[[ DATASET EXTRACT open ]]

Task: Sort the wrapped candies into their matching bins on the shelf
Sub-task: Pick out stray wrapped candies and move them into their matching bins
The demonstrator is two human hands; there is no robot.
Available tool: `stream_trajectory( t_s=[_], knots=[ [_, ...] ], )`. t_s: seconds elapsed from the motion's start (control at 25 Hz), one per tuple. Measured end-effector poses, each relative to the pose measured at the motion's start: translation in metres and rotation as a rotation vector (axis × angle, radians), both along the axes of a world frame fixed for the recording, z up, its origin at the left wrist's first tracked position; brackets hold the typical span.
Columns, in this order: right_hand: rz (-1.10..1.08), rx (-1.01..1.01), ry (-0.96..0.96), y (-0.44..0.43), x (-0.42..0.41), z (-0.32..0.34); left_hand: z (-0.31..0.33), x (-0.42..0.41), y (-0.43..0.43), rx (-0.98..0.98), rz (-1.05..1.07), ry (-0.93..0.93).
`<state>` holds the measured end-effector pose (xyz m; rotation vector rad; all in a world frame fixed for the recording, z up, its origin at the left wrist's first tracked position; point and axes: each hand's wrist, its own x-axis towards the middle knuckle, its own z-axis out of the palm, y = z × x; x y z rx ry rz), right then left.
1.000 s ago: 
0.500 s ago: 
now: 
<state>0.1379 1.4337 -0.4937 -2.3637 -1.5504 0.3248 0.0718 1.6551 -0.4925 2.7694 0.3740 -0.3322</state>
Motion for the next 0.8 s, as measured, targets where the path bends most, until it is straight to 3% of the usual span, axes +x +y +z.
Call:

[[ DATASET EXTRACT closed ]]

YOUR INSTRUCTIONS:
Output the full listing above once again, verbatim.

RESPONSE TO THIS EXERCISE:
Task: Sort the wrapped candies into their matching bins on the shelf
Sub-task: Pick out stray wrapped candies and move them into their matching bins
The demonstrator is two human hands; there is no robot.
Available tool: `stream_trajectory( t_s=[_], knots=[ [_, ...] ], )`. t_s: seconds elapsed from the motion's start (control at 25 Hz), one per tuple. Measured end-effector poses, each relative to the pose measured at the motion's start: translation in metres and rotation as a rotation vector (axis × angle, radians), both along the axes of a world frame fixed for the recording, z up, its origin at the left wrist's first tracked position; brackets hold the typical span.
Columns, in this order: right_hand: rz (-1.10..1.08), rx (-1.01..1.01), ry (-0.96..0.96), y (-0.44..0.43), x (-0.42..0.41), z (-0.32..0.34); left_hand: z (-0.31..0.33), x (-0.42..0.41), y (-0.43..0.43), rx (-0.98..0.98), rz (-1.05..1.07), ry (-0.93..0.93).
`<state>` holds the measured end-effector pose (xyz m; rotation vector rad; all in a world frame fixed for the recording, z up, its origin at the left wrist's first tracked position; point and axes: each hand's wrist, its own x-axis towards the middle knuckle, its own z-axis out of the palm, y = z × x; x y z rx ry rz), right then left.
1.000 s ago: 
0.500 s ago: 
now: 
<state>0.1379 1.4337 -0.4937 -2.3637 -1.5504 0.3248 0.0718 1.6551 -0.4925 2.7694 0.3740 -0.3322</state>
Motion for the next 0.8 s, as measured, targets where the path bends most, until it is straight to 3% of the usual span, axes +x +y +z.
Call:

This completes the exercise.